Reproduce the data that follows character for character, but omit its pictures.

GIVEN INFORMATION

= Beginning of Section =

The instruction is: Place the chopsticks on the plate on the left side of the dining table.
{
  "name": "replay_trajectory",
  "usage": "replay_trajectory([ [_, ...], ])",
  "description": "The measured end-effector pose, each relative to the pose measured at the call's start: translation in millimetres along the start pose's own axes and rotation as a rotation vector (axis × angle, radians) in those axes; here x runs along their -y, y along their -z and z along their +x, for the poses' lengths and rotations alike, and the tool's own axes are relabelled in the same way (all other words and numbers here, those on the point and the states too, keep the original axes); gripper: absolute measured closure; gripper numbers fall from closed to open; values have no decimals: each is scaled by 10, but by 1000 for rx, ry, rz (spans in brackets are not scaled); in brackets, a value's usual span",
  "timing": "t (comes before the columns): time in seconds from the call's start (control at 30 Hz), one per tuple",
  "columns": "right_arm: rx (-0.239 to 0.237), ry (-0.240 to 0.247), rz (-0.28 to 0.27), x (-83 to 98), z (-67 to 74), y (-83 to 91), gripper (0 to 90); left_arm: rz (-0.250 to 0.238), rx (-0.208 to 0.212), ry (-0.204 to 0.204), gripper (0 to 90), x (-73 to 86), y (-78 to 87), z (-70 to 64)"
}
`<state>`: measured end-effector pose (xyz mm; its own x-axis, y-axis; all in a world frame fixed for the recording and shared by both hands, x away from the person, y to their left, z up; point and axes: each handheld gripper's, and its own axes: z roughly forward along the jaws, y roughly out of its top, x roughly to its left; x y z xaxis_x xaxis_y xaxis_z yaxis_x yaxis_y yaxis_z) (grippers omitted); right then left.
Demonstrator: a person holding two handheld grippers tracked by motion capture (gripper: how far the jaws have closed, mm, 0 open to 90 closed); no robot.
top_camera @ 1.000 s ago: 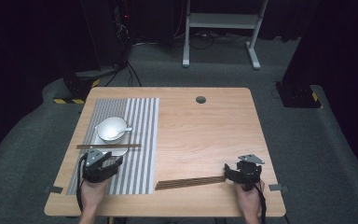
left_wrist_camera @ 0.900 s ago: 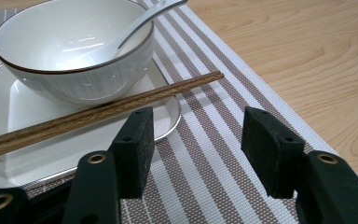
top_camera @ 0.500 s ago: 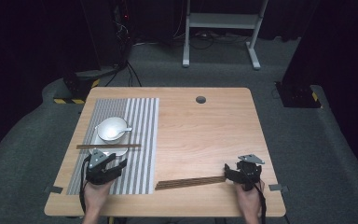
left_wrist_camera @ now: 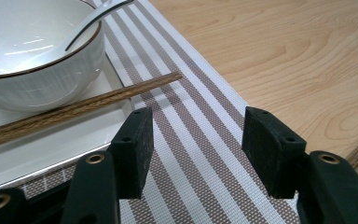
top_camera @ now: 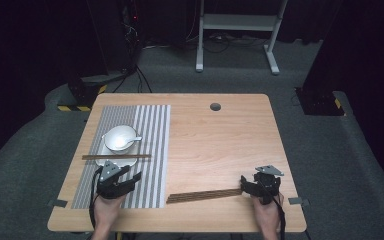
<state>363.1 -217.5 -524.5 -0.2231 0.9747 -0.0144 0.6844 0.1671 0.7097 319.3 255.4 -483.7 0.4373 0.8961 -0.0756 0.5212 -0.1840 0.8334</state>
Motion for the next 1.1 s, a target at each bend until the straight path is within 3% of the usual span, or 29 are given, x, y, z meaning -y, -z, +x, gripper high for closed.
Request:
replay_trajectory([
  [0.57,0,4,-1,2,-1,1,139,2,28,-34,440,36,-59,-159],
  [0.73,-1,5,-2,4,0,3,139,-17,35,-40,447,41,-78,-226],
  [1.1,0,5,-1,4,0,3,139,11,35,-62,445,86,-164,-315],
])
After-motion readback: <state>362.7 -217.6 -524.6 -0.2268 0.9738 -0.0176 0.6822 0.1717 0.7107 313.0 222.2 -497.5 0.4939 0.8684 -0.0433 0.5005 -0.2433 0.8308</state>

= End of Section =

OUTPUT BELOW
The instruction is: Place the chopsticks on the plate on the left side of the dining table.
{
  "name": "replay_trajectory",
  "usage": "replay_trajectory([ [_, ...], ])",
  "description": "The measured end-effector pose, each relative to the pose measured at the call's start: translation in millimetres along the start pose's own axes and rotation as a rotation vector (axis × angle, radians) in those axes; here x runs along their -y, y along their -z and z along their +x, for the poses' lengths and rotations alike, and the tool's own axes are relabelled in the same way (all other words and numbers here, those on the point and the states too, keep the original axes); gripper: absolute measured closure; gripper numbers fall from closed to open; values have no decimals: each is scaled by 10, but by 1000 for rx, ry, rz (spans in brackets are not scaled); in brackets, a value's usual span",
  "timing": "t (comes before the columns): time in seconds from the call's start (control at 30 Hz), one per tuple",
  "columns": "right_arm: rx (-0.239 to 0.237), ry (-0.240 to 0.247), rz (-0.28 to 0.27), x (-83 to 98), z (-67 to 74), y (-83 to 91), gripper (0 to 90); left_arm: rz (-0.250 to 0.238), rx (-0.208 to 0.212), ry (-0.204 to 0.204), gripper (0 to 90), x (-73 to 86), y (-78 to 87), z (-70 to 64)"
}
`<state>`: measured end-effector pose (xyz mm; its own x-axis, y-axis; all in a world frame fixed for the recording and shared by both hands, x away from the person, y to their left, z up; point and axes: each handheld gripper's, and its own axes: z roughly forward along the jaws, y roughly out of its top, x roughly to its left; x y z xaxis_x xaxis_y xaxis_z yaxis_x yaxis_y yaxis_z) (grippers omitted); right then left.
Demonstrator: a person holding two handheld grippers tracked by motion capture (gripper: how far the jaws have closed, mm, 0 open to 90 closed); no robot.
top_camera @ 1.000 s ago: 
left_wrist_camera @ 0.900 s ago: 
top_camera @ 0.500 s ago: 
left_wrist_camera @ now: 
top_camera @ now: 
<state>363.1 -217.5 -524.5 -0.2231 0.9747 -0.0144 0.6844 0.1671 0.7097 319.3 255.4 -483.7 0.4373 0.8961 -0.0756 0.5212 -0.1840 0.8334</state>
Motion for the next 1.1 s, a target at each bend until the straight path is within 3% of the usual span, or 29 are given, x, y, z meaning -y, -z, +x, gripper high for closed.
Request:
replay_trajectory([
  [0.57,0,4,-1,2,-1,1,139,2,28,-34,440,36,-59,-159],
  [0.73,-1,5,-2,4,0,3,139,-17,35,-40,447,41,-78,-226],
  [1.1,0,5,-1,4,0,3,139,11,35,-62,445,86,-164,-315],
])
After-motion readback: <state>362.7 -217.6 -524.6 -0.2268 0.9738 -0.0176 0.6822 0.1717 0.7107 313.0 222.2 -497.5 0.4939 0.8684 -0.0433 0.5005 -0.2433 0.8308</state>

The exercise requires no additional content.